# convert pc to fm radio reciever without internet



## niranjan_mcarenyold (Sep 9, 2004)

hi everybody  ,

 i had dought  ,

 i dont have any internet  , but i want listen to radio from my computer  , r there any body who can suggest how to listen to radio in my comuter or to conver my computer as a fm radio reciever.

 i can afford 1000 bucks to buy any new hardware(or even more  ) to convert my pc into radio.


----------



## cnukutti (Sep 9, 2004)

I think my friend had some antenna on his comp. But I must ask him. I can tell you afterwards. 
But you can buy a wire with 3.5mm jack and plug it into the line in of your sound card and hear it. You can also record the music through total recorder.

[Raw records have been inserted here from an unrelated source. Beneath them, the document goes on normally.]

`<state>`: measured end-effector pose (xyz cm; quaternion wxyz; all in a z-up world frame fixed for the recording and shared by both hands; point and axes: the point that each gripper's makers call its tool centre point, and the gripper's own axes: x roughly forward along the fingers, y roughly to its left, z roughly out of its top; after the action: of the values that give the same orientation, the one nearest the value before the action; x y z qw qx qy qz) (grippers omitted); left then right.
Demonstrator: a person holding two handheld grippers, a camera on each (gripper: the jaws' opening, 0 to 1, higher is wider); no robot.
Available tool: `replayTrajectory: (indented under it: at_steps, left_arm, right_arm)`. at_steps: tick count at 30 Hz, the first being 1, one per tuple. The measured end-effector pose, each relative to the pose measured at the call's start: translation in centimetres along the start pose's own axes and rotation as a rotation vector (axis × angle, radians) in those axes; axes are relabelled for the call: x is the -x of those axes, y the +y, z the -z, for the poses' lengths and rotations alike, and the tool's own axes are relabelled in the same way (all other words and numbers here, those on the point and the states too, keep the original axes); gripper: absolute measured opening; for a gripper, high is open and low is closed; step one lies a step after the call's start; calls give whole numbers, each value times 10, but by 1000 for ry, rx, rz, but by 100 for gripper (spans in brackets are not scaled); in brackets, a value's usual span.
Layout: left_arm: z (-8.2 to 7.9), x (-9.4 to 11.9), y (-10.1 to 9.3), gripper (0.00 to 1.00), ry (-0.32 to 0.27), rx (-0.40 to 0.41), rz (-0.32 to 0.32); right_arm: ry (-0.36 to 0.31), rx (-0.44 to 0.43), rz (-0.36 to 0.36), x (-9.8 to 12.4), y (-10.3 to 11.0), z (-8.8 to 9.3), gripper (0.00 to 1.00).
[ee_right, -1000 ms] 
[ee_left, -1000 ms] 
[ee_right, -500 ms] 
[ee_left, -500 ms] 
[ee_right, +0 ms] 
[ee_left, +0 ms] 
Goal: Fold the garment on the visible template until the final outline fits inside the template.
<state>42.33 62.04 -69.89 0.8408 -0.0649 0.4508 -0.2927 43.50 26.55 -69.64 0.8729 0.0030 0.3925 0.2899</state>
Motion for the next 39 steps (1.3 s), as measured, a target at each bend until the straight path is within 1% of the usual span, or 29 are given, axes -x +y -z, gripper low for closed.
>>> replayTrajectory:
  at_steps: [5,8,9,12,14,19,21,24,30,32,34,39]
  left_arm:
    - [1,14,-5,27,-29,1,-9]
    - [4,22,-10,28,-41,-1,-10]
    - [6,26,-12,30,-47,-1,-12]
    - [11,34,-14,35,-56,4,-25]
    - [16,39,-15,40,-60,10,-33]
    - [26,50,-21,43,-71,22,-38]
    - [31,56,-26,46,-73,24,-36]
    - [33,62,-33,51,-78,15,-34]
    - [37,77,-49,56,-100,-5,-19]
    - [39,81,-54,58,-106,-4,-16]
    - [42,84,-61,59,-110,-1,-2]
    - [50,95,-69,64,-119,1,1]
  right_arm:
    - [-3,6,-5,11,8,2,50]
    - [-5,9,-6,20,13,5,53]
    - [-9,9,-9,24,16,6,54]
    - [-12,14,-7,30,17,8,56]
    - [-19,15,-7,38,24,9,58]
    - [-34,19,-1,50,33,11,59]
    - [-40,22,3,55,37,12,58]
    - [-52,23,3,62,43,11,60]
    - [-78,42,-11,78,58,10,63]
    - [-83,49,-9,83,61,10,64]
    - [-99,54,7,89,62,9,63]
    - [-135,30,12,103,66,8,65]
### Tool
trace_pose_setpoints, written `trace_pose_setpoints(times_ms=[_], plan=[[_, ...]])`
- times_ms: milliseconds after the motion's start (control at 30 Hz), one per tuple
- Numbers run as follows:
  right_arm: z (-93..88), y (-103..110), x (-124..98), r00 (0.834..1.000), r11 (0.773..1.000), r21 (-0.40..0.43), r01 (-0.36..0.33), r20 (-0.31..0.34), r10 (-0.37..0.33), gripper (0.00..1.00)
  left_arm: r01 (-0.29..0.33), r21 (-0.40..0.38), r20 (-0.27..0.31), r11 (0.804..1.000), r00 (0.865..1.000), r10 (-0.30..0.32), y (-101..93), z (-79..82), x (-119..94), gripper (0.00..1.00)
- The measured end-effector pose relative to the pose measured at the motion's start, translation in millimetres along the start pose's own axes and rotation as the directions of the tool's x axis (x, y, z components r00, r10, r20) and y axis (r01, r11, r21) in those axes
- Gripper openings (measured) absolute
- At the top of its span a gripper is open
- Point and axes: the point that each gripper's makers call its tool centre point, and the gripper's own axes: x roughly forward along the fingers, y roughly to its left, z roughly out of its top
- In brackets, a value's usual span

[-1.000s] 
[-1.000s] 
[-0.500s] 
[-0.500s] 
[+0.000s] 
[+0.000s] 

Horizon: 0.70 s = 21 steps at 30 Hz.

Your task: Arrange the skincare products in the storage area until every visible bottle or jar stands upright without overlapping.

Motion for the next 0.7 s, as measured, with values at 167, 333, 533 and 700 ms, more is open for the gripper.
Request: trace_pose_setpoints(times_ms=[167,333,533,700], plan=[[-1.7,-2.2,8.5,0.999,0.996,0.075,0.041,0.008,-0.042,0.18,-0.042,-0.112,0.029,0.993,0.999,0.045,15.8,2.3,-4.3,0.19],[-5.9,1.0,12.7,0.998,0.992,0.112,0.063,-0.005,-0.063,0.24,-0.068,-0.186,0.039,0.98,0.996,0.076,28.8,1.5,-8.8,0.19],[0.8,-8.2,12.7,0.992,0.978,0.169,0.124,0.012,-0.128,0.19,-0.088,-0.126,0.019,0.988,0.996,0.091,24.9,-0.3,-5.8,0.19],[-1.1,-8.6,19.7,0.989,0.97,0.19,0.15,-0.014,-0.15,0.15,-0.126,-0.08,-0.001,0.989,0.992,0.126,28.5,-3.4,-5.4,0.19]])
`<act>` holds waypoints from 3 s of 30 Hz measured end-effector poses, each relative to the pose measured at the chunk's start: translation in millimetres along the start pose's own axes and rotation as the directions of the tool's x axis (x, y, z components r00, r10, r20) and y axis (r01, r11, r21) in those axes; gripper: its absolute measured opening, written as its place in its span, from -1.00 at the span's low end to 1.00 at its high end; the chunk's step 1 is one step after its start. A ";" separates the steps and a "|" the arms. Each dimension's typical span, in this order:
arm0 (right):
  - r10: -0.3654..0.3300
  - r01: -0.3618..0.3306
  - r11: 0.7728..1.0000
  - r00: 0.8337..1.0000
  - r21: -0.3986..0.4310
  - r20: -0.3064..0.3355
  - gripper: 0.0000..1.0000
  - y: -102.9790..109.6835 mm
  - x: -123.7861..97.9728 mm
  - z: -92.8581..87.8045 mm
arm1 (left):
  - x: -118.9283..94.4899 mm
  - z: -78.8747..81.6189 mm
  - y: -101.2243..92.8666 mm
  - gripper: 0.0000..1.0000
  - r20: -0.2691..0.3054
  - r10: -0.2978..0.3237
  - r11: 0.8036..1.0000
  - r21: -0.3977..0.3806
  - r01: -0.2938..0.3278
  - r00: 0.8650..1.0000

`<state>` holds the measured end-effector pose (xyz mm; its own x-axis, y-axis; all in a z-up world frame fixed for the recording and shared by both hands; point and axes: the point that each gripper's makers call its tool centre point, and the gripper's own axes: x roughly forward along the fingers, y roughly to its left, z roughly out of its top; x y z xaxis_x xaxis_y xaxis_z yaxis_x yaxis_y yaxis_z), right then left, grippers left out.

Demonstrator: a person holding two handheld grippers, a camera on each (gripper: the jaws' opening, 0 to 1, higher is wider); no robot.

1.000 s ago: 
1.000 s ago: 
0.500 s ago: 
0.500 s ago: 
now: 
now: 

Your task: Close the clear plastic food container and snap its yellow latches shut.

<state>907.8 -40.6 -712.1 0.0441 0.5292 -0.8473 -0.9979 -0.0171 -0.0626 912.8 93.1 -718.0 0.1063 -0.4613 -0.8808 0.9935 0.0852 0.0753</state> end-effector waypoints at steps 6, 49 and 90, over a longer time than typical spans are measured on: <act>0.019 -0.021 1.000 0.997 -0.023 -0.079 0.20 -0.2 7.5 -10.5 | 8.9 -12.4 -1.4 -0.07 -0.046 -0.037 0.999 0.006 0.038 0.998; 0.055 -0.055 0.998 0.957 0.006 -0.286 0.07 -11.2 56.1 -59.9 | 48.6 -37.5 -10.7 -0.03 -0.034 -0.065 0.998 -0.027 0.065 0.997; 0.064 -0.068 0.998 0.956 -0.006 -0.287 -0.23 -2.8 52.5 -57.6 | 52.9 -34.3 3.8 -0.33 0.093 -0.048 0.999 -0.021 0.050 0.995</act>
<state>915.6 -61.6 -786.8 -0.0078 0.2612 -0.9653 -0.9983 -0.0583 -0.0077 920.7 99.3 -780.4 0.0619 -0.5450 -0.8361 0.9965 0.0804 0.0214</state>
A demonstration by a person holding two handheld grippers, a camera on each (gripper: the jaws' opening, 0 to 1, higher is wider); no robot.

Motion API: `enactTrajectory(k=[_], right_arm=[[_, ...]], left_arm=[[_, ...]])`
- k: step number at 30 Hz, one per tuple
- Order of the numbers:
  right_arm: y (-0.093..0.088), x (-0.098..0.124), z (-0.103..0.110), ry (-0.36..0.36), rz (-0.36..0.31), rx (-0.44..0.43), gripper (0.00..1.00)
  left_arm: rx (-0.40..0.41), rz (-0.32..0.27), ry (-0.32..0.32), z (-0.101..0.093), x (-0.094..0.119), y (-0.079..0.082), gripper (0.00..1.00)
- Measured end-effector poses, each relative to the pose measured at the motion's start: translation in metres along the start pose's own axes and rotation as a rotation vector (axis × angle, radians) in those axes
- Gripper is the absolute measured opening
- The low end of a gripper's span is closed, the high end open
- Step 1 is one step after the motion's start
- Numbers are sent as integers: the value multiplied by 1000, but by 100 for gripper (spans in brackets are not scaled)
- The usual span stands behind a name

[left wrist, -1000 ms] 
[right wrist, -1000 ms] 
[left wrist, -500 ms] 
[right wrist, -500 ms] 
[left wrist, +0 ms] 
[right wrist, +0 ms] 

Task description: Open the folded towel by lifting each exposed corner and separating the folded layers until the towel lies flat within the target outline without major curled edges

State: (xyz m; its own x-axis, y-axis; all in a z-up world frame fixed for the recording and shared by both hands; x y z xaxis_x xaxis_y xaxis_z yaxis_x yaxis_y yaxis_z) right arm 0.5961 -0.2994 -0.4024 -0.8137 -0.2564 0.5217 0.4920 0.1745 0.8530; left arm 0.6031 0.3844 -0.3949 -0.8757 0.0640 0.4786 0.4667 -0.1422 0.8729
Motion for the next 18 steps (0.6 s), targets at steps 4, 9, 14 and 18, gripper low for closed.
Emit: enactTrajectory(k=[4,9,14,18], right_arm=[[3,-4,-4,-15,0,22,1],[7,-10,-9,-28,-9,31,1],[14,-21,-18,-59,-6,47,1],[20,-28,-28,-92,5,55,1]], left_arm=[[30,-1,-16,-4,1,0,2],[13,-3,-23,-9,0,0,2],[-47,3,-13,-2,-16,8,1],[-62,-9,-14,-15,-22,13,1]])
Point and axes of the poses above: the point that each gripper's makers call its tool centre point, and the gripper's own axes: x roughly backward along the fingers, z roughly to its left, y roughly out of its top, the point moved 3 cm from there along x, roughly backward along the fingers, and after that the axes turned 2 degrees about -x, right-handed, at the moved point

This lets you to convert old tapes to mp3.
Try it.


----------



## theraven (Sep 9, 2004)

u get tv tuners with inbuilt fm radio
but i think u get a usb device which lets u listen to radio too
that will fit ur budget ... so look ard and ask for it at vendors


----------



## pradeep_chauhan (Sep 9, 2004)

all you need is to spend Rs 100/- (yes hundred only) ok go to your nearest radio/tv shop and get a personal FM player one without speaker and a headphone socket (genrally works on two pencil cell and size of a matchbox) now get a patch cord with stereo jack on both sides plug one side in the personal FM radio and the other into the line in socket . Tune the radio and enjoy the radio. Oh remember to unmute the line in from your sound settings.


----------



## adorablesrini (Sep 9, 2004)

Yep pradeep' solution works!! Hey man it came on one of the DIGIT's Magazine.If you load MUSICMATCH JUKEBOX you can also record the songs and save them as MP3's.(Thats how i made my collection.)


----------